§ 2604
A segunda oração é referida por São João (53), antes da ressurreição de Lázaro. A acção de graças precede o acontecimento: «Pai, Eu Te dou graças por Me teres escutado», o que implica que o Pai atende sempre o que Lhe pede; e Jesus acrescenta logo: «Eu bem sabia que Tu Me atendes sempre», o que implica, por seu turno, que Jesus pede constantemente. Assim, apoiada na acção de graças, a oração de Jesus revela-nos como devemos pedir: Antes de Lhe ser dado o que pede, Jesus adere Aquele que dá e Se dá nos seus dons. O Doador é mais precioso do que dom concedido, é o «tesouro», e é n'Ele que está o coração do Filho; o dom é dado «por acréscimo» (54). A oração «sacerdotal» de Jesus (55) ocupa um lugar único na economia da salvação. Será meditada no final da primeira Secção. Ela revela, de facto, a oração sempre actual do nosso Sumo-Sacerdote e, ao mesmo tempo, contém tudo quanto Ele nos ensina na nossa oração ao Pai, que será explicada na Segunda Secção.

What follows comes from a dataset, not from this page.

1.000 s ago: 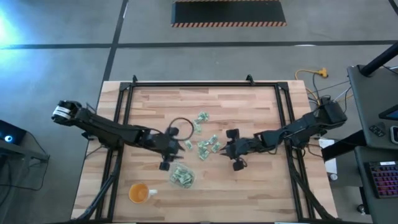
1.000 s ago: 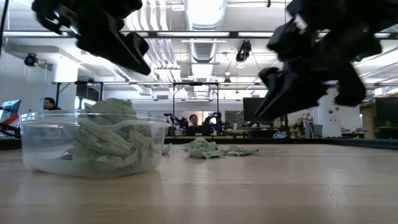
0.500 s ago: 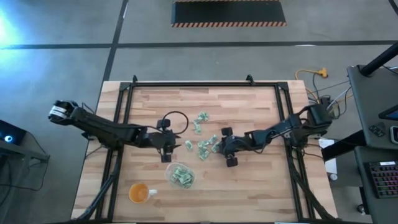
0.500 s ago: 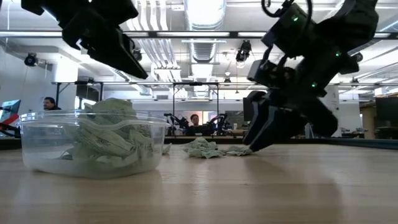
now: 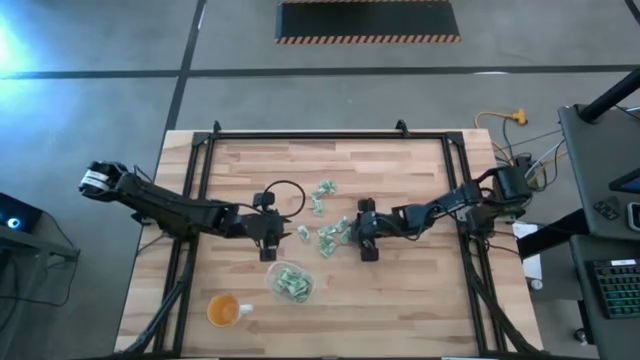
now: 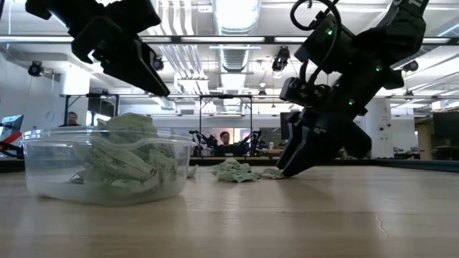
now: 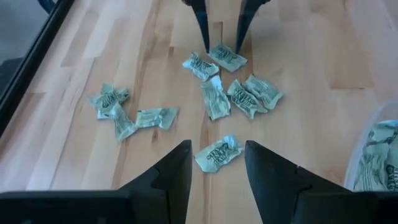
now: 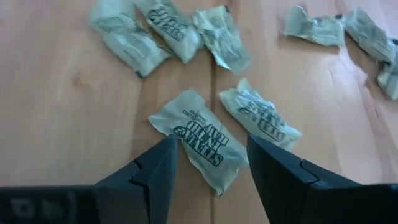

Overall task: Pick and place Stevia / Truvia into bins
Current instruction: Put the stevia packet into the transparent container

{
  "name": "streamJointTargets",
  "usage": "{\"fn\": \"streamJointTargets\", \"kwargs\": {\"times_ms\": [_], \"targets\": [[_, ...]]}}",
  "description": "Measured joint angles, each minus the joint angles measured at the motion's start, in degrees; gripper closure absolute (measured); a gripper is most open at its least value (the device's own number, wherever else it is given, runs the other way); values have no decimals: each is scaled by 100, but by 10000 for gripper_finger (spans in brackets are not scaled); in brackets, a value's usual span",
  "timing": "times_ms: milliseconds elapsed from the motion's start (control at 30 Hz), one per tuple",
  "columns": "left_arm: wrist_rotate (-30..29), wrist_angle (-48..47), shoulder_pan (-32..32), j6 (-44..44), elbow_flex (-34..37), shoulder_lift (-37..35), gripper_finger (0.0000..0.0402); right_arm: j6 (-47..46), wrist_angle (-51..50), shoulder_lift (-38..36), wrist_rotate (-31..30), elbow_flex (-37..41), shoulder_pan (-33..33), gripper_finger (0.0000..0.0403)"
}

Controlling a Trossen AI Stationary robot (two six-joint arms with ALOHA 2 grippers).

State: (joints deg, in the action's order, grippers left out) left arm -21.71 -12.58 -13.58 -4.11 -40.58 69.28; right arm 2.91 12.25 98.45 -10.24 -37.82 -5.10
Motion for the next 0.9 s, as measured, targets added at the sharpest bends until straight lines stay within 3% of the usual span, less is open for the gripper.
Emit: {"fn": "streamJointTargets", "kwargs": {"times_ms": [500, 900], "targets": [[0, 2, 0, 5, 0, 0, 269, -339, -39, -10, 590, 56, 227, 232], [0, 2, 0, 5, 0, -2, 269, -250, -240, -39, 624, 54, 224, 281]]}}
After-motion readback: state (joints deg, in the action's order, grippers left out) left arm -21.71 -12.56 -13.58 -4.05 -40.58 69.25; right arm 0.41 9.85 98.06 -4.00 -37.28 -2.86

Altera oratio a sancto Ioanne refertur63 ante Lazari resurrectionem. Gratiarum actio eventum praecedit: « Pater, gratias ago Tibi quoniam audisti me », quod implicat Patrem Suam petitionem semper exaudire; atque Iesus statim addit: « Ego autem sciebam quia semper me audis », quod implicat Iesum, e parte Sua, constanter petere. Sic Iesu oratio ducta a gratiarum actione nobis revelat quomodo sit petendum: priusquam donetur donum, Iesus Ei adhaeret qui donat quique in donis Suis Se donat. Donator dono largito est pretiosior, Ipse est « Thesaurus » et in Eo est cor Filii Eius; donum donatur « per additionem ».64 Iesu « sacerdotalis » oratio65 in Oeconomia salutis locum obtinet singularem. Eadem considerabitur in fine primae sectionis. Ipsa utique semper actualem nostri Summi Sacerdotis revelat orationem atque simul continet quod Ipse nos docet in nostra ad Patrem oratione, quae in secunda explicabitur sectione.